When the economy got rough, Barnes Nursery got smart and made the hard decisions that pulled it through.
“We couldn’t stop the bleeding fast enough,” says Barnes Nursery Vice President Jarret Barnes of 2008, during the economic fallout when home building just stopped happening in northern Ohio, and particularly along Lake Erie where vacation homes are popular.
The problem for Barnes was the investment it literally had in the ground: 300 acres of plant material that required costly maintenance but could not be specified or sold. “You couldn’t give a tree a way at that time,” Barnes says.
The family business continued to care for its acres, supporting a legacy of plantsmen and their grandfather’s love of trees. It would be heartbreaking to raze the land. But how long could Barnes Nursery continue paying to care for hundreds of acres of nursery stock that no one would buy? There were no large-scale design-build projects on the books at the time either.
“In the last three years we had to make a decision. We had to pull the trigger and say, enough is enough, let’s see if we can weather the storm with no maintenance [for the nursery stock] and what is left, we’ll use and sell, and what’s not we’ll push out of the ground and move on to another product,” Barnes says.

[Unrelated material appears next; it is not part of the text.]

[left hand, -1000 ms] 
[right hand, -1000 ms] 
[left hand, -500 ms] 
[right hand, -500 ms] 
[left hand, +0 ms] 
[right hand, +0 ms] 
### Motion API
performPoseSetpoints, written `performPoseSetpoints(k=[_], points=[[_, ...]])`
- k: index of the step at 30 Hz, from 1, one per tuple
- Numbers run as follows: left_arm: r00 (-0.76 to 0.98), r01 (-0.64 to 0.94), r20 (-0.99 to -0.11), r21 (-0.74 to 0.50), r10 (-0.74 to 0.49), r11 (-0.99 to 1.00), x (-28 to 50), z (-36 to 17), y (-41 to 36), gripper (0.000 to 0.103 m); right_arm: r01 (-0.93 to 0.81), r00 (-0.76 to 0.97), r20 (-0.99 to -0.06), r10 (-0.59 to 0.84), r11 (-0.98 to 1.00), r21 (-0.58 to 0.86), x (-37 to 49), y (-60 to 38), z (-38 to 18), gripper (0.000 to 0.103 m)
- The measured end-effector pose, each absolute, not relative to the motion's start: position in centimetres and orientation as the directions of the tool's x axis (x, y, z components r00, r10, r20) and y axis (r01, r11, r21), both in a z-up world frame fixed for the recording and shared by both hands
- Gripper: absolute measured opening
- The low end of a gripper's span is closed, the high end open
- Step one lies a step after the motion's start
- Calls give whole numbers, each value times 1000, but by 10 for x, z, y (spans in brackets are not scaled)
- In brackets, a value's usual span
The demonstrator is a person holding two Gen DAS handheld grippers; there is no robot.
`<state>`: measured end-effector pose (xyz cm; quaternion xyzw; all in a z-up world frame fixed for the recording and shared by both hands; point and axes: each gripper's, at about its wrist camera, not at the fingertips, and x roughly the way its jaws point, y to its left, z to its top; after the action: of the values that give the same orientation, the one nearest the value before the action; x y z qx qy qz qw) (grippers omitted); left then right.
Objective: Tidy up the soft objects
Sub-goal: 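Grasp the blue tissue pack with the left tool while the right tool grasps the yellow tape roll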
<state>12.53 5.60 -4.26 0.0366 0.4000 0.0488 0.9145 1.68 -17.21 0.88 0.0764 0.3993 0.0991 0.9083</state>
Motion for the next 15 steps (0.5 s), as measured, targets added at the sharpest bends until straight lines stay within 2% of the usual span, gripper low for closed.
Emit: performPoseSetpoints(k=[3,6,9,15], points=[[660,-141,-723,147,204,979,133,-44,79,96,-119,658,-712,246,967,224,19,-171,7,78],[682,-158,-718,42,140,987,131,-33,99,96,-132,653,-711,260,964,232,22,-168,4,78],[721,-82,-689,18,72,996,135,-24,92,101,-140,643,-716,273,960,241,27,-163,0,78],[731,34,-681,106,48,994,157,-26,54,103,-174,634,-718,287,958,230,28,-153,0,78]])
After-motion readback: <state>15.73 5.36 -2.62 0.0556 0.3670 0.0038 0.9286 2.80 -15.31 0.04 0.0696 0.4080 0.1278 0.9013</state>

Today, Barnes maintains 75 acres of trees — the rest is beans, and eventually some corn will be planted in the sharecropped space. Rather than draining the budget to care for acres of land and trees unsold, others are footing some of the bill to use the rich sandy loam, a revered characteristic of Huron, which has strong agricultural roots.

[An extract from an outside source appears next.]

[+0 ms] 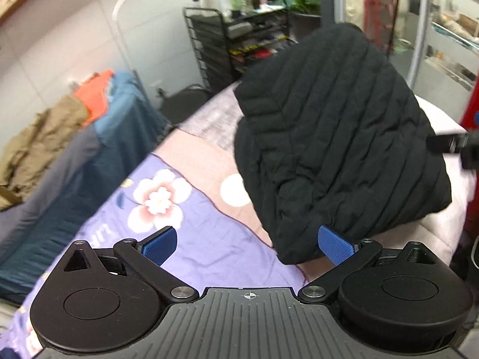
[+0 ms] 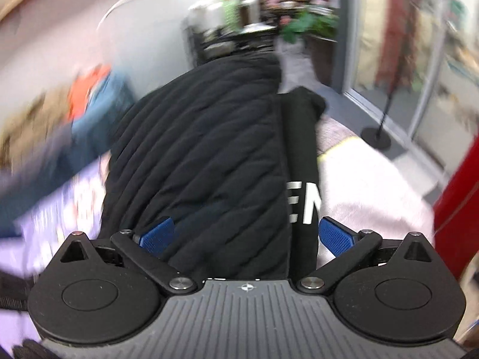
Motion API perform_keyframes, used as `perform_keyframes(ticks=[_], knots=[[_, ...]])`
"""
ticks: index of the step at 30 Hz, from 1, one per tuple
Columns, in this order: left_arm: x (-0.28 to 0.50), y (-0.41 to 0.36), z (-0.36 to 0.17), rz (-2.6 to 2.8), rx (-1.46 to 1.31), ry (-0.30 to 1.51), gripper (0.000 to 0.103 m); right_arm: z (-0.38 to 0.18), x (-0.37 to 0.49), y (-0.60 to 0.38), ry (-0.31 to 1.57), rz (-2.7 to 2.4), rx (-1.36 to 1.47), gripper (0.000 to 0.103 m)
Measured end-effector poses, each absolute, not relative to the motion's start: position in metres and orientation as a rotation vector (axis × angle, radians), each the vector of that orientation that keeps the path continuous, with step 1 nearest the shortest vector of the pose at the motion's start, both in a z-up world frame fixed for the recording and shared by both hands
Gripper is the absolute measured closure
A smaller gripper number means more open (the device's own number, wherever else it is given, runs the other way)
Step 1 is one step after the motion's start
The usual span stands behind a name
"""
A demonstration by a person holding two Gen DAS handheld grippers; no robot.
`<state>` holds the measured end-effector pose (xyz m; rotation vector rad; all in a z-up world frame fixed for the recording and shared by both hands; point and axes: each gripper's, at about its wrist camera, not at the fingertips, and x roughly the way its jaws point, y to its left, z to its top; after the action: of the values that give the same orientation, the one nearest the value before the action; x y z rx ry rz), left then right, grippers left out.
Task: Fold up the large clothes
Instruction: 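Lower the bundle onto the pink blanket and open both grippers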
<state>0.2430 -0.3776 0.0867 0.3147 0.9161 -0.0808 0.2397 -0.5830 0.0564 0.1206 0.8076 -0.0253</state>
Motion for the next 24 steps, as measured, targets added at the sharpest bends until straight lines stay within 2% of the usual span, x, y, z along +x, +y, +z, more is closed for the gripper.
perform_keyframes(ticks=[5,13,24], knots=[[0.238,-0.39,0.101,-0.074,0.342,0.935,0.0,0.074,0.231,-0.546,0.825,0.0,-0.003,0.0],[0.237,-0.393,0.089,-0.095,0.317,1.053,0.0,0.081,0.235,-0.53,0.855,-0.024,-0.086,0.0],[0.233,-0.395,0.084,-0.114,0.293,1.076,0.0,0.079,0.236,-0.523,0.898,-0.016,-0.154,0.0]])
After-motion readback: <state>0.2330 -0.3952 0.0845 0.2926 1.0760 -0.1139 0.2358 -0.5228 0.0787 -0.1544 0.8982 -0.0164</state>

But transitioning the land from nursery stock to farm crops was no overnight gig. “It wasn’t cheap to get out of,” says Julie Barnes Foster, head of Barnes Garden Centers, noting how the fields had to be cleared. “And it wasn’t an easy decision for the family. It took a long time to pull the trigger, and then to see it turn from trees into beans.”

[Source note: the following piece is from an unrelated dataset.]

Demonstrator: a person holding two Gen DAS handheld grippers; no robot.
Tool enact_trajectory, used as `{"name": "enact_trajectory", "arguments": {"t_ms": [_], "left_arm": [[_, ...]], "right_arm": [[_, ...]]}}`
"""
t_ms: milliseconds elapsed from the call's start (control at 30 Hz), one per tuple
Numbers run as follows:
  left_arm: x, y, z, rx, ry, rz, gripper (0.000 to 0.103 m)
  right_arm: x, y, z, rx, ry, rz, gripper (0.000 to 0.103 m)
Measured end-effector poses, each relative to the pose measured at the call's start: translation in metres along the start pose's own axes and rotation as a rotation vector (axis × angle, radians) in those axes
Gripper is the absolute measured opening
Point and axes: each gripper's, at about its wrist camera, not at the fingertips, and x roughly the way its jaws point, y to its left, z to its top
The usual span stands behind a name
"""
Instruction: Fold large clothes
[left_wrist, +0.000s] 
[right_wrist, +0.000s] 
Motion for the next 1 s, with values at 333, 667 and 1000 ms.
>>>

But the business is stronger now because of that choice. In 2008, its revenues were nearly cut in half, Barnes says. The company reduced its office staff by 30 percent, including people who had been with the company through years of good times. “We just couldn’t afford to keep everyone,” Foster says.
The staff is about 100 strong today, and the company is still diversified with divisions in maintenance, lawn care and design/build and landscape materials, including organics and composting, which is a specialty of Barnes’ mother, Sharon, who was somewhat of a pioneer in the industry. She has been focused on composting since the early 1980s and heavily involved in the U.S. Composting Council
The business is recovering and positioned for growth, with eyes on design/build and projects along with the potential that a public interest in compost brings. “The interest has definitely spiked,” Foster says.